The CBOE Volatility Index .VIX, the market’s favoured measure of the degree to which investors expect securities prices to fluctuate, jumped 25 points to 53.29 in late August, the highest since January 2009. The VVIX Index .VVIX, which measures the cost of hedging with VIX options, shot to an all-time high of 212.22.
Higher expectations for wider price swings create anxiety for investors, and many have responded the same way they did to the several fleeting spikes in volatility over the last three years – with big bets that calm will prevail in short order.
That may not happen quickly, though.
A combination of nerve-wracking events - weak data out of China, uncertainty over the Federal Reserve’s plans for raising interest rates, and leveraged bets by hedge funds that went the wrong way resulted in an intense level of selling that hit a peak with a 1,000-point drop in the Dow Jones Industrial Average on August 24.
Markets seemed to quiet down after that, but Friday’s renewed declines following the U.S. jobs report show that investors are still on edge.
The intensity of the shock may have upset the cart for many funds that use volatility strategies, and set off billions of dollars worth of portfolio sales that could delay the return of normalcy. Furthermore, a record number of bettors on lower volatility using exchange-traded products could find themselves in a losing position should events set off additional rounds of selling.
“I think we have moved into a new volatility regime,” said Peter Cecchini, chief market strategist at Cantor Fitzgerald. “And it’s likely not to reverse any time soon.”
Some of the selling was triggered by so-called risk parity funds, such as Bridgewater Associates’ All-Weather fund, and other funds that use what’s known as “volatility control” mechanisms, designed to achieve a constant level of volatility in the markets. These funds also frequently use leverage, or borrowed money - so when volatility spikes, they respond with dramatic selling.
J.P. Morgan Chase strategist Marko Kolanovic estimates that the selling from these funds could total $100 billion over the next three weeks. That could keep volatility on the boil. Target volatility funds sold $156 billion of equities during the sell-off, according to Barclays Capital estimates.

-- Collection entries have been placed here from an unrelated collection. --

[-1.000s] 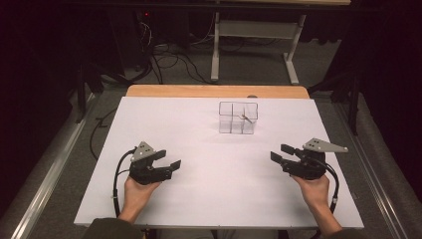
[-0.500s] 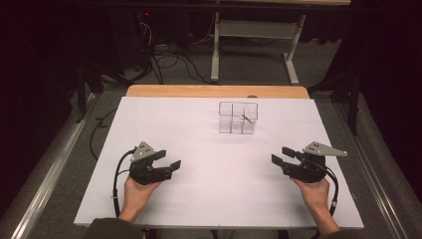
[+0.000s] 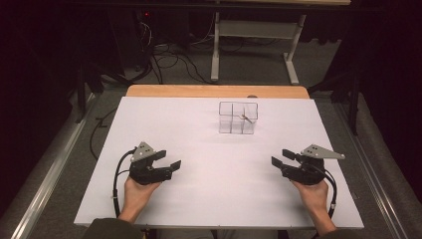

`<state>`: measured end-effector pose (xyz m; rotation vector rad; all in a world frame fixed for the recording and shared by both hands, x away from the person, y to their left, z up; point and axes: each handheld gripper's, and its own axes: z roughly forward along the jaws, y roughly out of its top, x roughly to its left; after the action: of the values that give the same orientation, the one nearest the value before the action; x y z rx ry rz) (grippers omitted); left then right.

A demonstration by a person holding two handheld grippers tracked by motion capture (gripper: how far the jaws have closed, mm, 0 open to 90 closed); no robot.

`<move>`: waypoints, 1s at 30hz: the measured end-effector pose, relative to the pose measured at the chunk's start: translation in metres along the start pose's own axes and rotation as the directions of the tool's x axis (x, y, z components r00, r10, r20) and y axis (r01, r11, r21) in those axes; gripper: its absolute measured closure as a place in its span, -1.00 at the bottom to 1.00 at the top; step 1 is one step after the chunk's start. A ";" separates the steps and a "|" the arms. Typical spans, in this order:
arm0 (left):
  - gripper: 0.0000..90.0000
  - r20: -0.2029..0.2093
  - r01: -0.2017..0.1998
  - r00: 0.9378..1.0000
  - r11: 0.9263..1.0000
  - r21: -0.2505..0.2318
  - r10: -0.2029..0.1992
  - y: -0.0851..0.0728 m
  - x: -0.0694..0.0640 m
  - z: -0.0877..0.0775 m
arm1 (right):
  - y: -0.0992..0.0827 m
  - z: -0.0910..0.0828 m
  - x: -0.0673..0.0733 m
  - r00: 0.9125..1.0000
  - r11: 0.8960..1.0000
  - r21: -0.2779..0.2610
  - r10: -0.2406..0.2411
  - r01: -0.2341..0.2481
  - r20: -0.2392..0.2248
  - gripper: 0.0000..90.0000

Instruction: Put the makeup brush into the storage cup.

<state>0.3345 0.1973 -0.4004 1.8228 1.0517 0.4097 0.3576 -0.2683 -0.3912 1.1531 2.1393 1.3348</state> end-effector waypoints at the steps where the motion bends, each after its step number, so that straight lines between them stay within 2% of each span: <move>1: -0.33 0.000 0.000 1.000 1.000 0.000 0.000 0.000 0.000 0.000 | -0.001 0.000 0.000 1.000 1.000 0.002 0.001 -0.001 0.001 0.01; 16: -0.33 -0.003 0.004 1.000 1.000 -0.002 -0.004 -0.001 0.001 -0.002 | -0.009 0.000 -0.002 1.000 1.000 0.009 -0.008 0.008 0.028 -0.01; 22: -0.33 -0.007 0.002 1.000 1.000 0.009 -0.001 -0.001 0.002 -0.001 | -0.013 0.004 -0.003 0.999 0.999 0.033 -0.008 0.007 0.041 -0.02; 30: -0.33 -0.007 0.004 1.000 1.000 0.014 -0.004 -0.001 0.003 0.001 | -0.013 0.003 -0.003 0.999 1.000 0.022 -0.003 0.002 0.044 -0.03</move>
<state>0.3358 0.1994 -0.4023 1.8327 1.0652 0.4078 0.3556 -0.2722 -0.4047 1.1771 2.1285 1.2764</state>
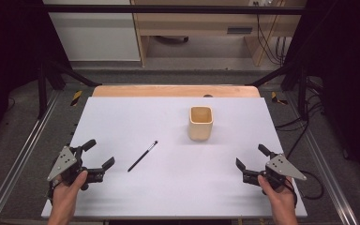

If that happens, the investors that would be exposed are the ones who jumped into exchange-traded products that bet on a decline in volatility, also known as “short vol” products.
Net short bets in these products hit a record of $2.5 billion in August, according to Janus Capital Group, the largest monthly net short flow into exchange-traded products the firm has seen, it said.
“History tells us that while some vol events are short-lived, it may be many months before we see a reversion in volatility,” said Nick Cherney, head of exchange traded products at Janus Capital Group.
“Going all in short volatility with the expectation of a quick reversion may prove costly.”
Shorting volatility, essentially selling insurance to a panicked market, has been the go-to strategy for investors looking to profit from volatility. In this instance, however, betting on calm could have the opposite effect.
“They may serve a role in exacerbating the volatility situation,” said Cecchini.
If this were to happen, it would not be without precedent.
“This is one of the factors that helped create large volatility spikes in late 2008 and 2009,” Eric Heltemes, portfolio manager at Marquette Partners in Chicago, said.
“Speculators tried to sell volatility too early in the selloff and were forced to panic buy it back as the market continued moving lower.”
Investors are keeping a close eye on the S&P 500 .SPX, and the 1,867 level touched on August 24. Should it fall through that level, more selling could be ignited. In correction phases like this, some expect a "test" of those low levels before markets are able to move higher.
The VIX closed above 25 for the ninth consecutive day on Thursday, the longest that it has lingered above the 25 level since late 2011, and the VIX futures curve remains inverted, meaning later-dated contracts are trading at a lower level than near-term contracts, suggesting unease in investors’ minds. Today it stood at 28.78 as 1:15 p.m. New York time.
There are plenty of macro events to keep investors on their toes: the Fed decision on the 17th, earnings, and any moves made by Chinese authorities, as well as data.